## ACTIVITY
The answer must be a single number: the count of lines below that contain the string "things".

Records from a data source
------------------------------------------------------------------------

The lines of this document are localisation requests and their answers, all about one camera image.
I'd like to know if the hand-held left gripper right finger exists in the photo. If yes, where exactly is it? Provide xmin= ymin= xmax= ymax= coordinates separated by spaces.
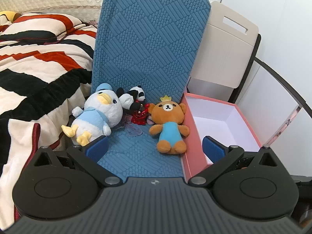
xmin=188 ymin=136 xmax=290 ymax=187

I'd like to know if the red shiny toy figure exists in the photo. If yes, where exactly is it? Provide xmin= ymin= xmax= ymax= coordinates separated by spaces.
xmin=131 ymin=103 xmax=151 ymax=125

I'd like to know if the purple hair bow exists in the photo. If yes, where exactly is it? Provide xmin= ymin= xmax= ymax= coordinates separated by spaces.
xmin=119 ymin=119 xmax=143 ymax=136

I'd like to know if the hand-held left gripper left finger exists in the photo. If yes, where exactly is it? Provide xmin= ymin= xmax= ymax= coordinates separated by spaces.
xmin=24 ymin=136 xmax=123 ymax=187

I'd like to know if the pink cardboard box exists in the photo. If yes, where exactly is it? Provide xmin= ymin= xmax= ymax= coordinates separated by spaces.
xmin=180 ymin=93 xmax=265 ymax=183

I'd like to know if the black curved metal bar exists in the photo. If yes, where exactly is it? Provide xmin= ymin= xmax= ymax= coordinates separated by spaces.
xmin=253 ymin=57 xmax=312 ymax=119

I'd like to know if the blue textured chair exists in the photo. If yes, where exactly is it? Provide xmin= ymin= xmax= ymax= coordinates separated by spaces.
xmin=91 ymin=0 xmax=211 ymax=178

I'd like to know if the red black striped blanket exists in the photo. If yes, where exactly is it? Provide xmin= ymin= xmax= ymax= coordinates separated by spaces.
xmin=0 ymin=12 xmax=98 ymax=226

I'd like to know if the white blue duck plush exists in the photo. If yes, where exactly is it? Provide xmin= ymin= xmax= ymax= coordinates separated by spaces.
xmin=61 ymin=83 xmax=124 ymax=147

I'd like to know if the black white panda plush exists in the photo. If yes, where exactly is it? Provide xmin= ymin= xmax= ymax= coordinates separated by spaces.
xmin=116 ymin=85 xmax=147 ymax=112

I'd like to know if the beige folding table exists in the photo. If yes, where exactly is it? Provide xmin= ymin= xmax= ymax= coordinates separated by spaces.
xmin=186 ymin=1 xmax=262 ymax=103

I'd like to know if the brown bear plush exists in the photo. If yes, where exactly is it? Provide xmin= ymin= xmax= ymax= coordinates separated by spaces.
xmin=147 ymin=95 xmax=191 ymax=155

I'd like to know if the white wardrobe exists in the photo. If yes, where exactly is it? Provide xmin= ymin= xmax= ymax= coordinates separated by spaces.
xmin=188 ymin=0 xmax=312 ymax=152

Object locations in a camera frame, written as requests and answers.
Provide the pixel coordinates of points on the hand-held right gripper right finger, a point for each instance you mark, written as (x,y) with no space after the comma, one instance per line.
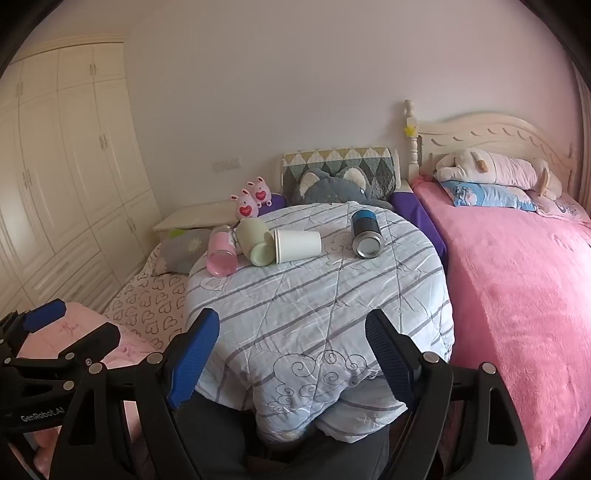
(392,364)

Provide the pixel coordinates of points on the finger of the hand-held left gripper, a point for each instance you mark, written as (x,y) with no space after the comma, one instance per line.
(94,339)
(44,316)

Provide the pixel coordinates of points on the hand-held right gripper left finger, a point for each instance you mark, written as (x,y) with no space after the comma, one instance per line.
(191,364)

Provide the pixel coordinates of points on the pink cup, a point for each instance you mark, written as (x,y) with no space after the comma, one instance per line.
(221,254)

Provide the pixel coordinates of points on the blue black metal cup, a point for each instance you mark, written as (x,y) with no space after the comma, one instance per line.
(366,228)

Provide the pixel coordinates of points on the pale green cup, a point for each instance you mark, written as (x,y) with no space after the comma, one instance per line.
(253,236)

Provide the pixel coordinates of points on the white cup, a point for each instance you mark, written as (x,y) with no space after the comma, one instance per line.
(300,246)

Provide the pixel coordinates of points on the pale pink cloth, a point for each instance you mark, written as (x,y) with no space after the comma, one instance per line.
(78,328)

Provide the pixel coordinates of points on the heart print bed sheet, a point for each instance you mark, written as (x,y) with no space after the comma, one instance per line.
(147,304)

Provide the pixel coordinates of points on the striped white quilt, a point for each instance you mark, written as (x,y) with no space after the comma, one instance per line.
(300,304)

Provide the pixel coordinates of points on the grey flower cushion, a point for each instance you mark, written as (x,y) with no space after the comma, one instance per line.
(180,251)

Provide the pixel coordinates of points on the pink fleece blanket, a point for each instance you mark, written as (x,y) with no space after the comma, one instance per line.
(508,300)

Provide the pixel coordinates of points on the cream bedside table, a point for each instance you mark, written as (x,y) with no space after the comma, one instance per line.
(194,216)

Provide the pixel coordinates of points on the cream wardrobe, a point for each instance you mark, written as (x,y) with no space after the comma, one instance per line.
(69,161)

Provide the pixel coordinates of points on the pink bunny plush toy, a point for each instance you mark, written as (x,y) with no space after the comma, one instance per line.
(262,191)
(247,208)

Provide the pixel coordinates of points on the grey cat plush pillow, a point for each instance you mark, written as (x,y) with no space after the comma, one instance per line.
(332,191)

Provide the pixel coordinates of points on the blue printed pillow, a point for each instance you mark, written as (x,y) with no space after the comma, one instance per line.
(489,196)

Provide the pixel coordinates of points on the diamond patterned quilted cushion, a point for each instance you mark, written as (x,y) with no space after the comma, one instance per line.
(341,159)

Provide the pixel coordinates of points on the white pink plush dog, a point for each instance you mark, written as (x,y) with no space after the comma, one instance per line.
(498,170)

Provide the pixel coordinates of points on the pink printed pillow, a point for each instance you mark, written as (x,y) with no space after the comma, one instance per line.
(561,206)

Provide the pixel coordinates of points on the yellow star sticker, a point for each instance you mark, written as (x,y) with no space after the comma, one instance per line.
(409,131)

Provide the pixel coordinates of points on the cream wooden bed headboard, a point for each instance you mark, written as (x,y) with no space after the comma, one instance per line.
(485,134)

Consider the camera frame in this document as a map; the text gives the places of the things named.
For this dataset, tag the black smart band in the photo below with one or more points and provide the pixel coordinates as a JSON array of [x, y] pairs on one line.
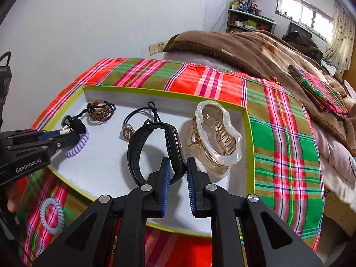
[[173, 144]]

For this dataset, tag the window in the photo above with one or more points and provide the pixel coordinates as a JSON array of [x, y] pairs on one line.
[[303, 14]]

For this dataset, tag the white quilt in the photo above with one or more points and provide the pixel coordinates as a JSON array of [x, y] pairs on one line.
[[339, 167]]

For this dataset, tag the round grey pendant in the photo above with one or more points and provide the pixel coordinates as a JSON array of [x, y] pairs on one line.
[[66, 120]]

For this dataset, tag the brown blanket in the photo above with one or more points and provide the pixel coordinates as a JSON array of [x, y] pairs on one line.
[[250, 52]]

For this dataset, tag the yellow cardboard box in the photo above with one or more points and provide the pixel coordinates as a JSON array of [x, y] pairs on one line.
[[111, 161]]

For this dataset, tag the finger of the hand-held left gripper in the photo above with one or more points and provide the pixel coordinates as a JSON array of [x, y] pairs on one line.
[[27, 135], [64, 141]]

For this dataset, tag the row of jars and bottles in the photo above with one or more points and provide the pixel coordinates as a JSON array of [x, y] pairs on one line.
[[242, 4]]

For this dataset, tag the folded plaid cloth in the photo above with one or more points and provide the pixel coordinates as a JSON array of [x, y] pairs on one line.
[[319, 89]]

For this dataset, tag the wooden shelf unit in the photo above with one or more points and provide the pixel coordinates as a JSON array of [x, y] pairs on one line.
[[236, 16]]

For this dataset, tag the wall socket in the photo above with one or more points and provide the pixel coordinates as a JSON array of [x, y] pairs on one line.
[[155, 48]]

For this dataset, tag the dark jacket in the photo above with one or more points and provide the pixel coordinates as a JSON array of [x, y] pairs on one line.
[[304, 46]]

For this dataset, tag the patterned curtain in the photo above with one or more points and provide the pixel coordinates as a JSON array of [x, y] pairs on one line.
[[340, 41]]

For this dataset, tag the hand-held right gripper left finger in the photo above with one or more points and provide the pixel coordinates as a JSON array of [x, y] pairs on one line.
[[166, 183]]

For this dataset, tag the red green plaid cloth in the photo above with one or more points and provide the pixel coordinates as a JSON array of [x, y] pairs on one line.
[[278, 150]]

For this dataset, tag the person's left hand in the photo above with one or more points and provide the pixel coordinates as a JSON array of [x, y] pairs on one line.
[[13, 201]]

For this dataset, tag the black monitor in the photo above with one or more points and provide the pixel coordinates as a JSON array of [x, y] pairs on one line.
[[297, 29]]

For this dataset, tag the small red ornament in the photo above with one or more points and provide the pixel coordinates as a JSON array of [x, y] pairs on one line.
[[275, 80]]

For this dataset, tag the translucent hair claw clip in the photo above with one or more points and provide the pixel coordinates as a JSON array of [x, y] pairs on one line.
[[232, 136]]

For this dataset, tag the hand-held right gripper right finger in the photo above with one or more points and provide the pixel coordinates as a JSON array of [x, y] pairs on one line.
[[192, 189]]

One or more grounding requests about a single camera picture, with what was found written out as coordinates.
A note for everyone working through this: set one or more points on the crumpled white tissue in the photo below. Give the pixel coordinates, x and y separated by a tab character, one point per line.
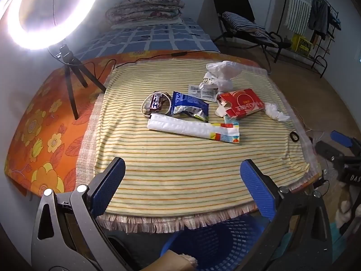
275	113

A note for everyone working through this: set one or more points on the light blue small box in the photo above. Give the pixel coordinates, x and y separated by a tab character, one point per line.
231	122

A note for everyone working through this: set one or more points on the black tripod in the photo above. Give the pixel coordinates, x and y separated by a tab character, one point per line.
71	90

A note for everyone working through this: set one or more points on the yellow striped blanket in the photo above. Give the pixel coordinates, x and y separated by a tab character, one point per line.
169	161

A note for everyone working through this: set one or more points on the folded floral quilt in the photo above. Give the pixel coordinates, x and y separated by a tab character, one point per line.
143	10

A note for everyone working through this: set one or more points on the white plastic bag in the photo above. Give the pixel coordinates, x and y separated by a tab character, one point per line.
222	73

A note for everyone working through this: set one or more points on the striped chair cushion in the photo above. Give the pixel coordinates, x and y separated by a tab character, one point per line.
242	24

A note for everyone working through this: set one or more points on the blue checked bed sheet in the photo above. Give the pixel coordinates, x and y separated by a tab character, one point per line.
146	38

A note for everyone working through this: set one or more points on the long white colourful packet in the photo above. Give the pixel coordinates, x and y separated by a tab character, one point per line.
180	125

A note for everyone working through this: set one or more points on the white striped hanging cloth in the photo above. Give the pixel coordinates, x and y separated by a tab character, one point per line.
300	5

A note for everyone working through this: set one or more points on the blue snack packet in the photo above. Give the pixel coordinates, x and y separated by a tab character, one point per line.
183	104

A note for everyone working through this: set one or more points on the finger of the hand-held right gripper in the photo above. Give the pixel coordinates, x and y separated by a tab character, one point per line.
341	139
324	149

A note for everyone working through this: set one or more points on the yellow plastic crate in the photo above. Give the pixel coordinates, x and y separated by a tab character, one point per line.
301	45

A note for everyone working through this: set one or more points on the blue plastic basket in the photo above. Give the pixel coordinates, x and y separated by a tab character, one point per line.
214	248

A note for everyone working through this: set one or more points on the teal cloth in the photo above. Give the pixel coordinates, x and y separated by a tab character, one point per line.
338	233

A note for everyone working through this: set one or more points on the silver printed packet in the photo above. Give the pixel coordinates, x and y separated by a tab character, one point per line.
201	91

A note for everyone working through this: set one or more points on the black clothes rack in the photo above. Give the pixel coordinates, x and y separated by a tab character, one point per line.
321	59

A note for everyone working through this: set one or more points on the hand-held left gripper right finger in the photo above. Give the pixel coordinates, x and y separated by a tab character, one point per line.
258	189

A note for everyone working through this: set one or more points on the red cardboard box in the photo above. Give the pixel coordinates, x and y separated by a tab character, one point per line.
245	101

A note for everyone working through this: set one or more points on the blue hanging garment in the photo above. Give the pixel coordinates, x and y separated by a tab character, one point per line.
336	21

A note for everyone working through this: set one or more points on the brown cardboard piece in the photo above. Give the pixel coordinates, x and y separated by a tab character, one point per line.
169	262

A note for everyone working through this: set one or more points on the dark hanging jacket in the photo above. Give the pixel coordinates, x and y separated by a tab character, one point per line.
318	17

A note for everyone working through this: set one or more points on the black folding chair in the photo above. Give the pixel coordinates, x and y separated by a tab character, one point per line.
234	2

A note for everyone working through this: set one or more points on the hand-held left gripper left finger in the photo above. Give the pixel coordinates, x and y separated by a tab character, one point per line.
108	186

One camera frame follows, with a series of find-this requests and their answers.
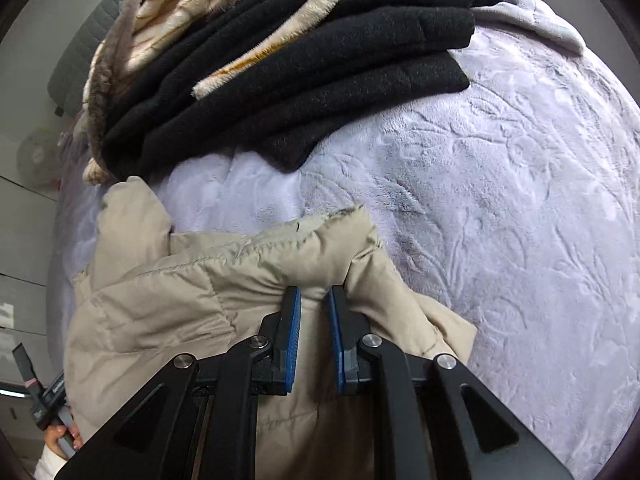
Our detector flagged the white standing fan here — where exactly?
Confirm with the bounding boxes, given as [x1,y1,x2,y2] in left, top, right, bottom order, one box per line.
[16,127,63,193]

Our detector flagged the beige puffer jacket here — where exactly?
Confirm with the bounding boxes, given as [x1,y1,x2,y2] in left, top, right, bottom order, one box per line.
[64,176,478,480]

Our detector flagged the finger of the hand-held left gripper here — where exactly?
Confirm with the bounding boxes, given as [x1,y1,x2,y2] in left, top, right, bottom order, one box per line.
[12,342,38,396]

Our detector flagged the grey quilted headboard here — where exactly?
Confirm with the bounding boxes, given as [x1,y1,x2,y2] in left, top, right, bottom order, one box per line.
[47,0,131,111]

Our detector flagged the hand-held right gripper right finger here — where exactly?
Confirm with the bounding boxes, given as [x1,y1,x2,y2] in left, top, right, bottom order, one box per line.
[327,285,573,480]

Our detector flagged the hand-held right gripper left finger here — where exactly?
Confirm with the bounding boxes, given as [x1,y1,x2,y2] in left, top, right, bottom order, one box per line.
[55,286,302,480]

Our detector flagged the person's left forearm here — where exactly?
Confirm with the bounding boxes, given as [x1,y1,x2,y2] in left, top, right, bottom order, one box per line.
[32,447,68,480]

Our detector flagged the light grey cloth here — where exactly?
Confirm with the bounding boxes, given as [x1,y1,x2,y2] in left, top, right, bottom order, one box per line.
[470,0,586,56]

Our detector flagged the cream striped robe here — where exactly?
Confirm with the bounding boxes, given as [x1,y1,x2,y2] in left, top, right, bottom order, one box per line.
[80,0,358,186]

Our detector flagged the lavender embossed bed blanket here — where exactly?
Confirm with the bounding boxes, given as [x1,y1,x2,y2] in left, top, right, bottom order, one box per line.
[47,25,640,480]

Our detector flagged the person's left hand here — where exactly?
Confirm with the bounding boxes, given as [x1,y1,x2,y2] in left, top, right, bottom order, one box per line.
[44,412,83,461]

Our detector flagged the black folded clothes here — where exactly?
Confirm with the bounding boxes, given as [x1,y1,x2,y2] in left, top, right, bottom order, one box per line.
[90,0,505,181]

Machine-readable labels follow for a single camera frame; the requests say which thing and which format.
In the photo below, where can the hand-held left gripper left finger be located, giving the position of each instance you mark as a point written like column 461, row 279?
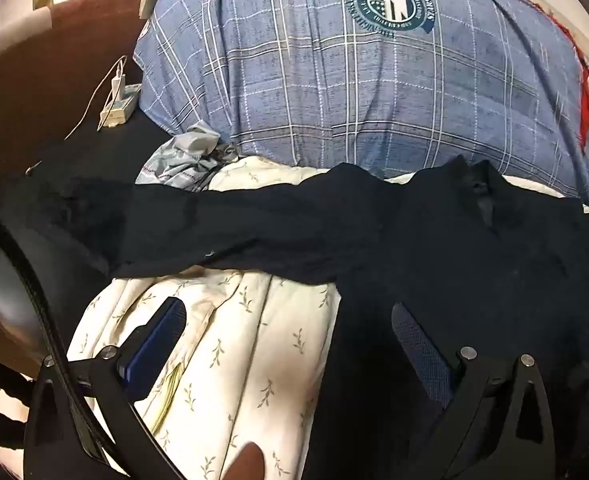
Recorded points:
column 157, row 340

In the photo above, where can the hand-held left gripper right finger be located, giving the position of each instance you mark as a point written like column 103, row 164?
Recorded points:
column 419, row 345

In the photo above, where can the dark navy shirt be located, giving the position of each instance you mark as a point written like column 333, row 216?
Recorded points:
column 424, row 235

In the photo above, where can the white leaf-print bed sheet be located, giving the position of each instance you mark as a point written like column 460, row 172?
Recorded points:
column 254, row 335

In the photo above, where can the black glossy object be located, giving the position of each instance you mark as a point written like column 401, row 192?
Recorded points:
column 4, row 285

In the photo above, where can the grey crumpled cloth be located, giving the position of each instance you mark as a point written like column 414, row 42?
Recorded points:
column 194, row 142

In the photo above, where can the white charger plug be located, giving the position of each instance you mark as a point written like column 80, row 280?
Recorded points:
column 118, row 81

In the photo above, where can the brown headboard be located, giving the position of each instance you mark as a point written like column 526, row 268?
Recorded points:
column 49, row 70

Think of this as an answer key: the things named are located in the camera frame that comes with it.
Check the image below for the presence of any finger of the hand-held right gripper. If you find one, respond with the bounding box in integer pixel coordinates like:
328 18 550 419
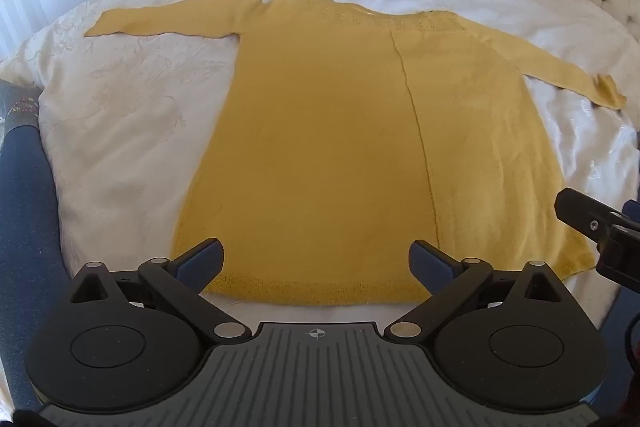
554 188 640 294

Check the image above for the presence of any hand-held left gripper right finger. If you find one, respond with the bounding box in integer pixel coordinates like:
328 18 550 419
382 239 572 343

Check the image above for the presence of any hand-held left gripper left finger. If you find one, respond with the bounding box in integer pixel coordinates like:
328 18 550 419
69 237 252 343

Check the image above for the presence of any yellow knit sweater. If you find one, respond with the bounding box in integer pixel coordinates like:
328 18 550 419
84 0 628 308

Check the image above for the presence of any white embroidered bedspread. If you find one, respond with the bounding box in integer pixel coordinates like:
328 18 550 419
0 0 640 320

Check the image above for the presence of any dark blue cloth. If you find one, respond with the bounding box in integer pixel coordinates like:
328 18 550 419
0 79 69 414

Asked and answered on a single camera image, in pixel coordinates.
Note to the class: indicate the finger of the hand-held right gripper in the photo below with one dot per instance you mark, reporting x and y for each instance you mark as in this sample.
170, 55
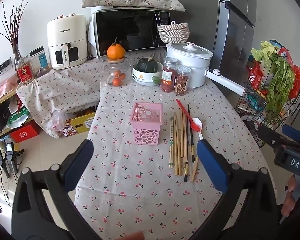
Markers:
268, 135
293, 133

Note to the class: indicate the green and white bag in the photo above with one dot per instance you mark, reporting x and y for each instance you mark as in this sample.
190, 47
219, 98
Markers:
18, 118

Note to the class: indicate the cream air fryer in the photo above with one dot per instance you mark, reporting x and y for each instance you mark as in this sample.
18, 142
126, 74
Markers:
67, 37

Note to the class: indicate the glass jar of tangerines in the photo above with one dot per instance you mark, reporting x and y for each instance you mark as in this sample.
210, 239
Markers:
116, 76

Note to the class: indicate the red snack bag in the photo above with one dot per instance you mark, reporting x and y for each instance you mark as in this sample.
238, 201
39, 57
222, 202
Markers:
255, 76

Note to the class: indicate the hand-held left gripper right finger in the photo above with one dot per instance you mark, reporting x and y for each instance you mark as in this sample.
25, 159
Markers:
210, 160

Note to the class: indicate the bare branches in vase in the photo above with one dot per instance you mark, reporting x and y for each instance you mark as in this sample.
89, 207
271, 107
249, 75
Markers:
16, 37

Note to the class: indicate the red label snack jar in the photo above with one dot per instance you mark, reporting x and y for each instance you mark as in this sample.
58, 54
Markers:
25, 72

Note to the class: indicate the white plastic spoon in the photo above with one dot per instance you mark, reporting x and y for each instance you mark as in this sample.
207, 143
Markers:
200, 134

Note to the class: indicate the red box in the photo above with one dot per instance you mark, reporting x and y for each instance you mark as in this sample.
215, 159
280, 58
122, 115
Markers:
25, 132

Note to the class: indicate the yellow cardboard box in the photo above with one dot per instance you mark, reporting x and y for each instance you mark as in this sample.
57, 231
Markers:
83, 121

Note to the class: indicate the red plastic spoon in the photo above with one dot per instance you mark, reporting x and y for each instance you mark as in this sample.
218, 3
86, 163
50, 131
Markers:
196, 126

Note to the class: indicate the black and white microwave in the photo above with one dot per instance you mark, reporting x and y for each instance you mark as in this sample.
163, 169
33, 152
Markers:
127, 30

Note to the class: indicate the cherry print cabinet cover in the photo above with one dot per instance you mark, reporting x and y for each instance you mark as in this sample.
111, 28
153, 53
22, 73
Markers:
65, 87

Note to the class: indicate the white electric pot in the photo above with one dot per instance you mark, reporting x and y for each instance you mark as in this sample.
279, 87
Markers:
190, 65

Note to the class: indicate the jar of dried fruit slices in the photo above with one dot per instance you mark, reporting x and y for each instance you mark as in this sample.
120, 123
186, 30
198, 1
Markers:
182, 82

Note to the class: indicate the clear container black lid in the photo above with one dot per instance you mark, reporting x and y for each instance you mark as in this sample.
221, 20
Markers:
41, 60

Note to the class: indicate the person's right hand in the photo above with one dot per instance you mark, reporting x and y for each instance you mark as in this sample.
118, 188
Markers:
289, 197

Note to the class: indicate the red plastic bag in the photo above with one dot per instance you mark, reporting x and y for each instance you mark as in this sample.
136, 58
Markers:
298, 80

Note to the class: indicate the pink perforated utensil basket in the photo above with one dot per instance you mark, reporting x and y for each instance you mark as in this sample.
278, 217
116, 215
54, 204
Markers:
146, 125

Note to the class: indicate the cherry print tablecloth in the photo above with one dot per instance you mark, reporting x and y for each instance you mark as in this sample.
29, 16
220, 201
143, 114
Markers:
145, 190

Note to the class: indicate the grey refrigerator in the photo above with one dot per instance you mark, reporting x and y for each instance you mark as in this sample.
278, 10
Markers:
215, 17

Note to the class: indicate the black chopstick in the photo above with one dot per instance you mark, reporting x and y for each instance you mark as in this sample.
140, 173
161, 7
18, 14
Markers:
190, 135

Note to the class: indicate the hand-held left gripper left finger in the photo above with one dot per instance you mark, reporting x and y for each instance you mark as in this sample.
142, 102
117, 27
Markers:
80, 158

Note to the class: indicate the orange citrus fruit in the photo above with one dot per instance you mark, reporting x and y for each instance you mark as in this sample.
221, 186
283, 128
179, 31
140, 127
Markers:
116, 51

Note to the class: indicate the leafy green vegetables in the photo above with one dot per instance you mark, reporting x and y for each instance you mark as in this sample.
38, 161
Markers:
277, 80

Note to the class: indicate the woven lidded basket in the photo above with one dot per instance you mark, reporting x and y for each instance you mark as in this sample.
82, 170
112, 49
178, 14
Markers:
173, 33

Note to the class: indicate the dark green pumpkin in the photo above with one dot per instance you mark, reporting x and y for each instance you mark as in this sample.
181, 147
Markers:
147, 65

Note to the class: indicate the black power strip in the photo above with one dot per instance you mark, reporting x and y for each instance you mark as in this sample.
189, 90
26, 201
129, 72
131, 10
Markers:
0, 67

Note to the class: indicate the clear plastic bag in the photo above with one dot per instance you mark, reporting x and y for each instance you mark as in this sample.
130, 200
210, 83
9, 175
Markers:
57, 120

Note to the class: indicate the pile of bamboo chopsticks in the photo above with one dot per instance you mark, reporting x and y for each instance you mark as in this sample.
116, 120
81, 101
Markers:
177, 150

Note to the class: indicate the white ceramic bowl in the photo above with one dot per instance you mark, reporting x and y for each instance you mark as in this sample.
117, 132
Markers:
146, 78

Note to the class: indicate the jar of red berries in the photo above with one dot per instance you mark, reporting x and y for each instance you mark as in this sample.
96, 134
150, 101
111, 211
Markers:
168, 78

------------------------------------------------------------------------

## EXERCISE OUTPUT
2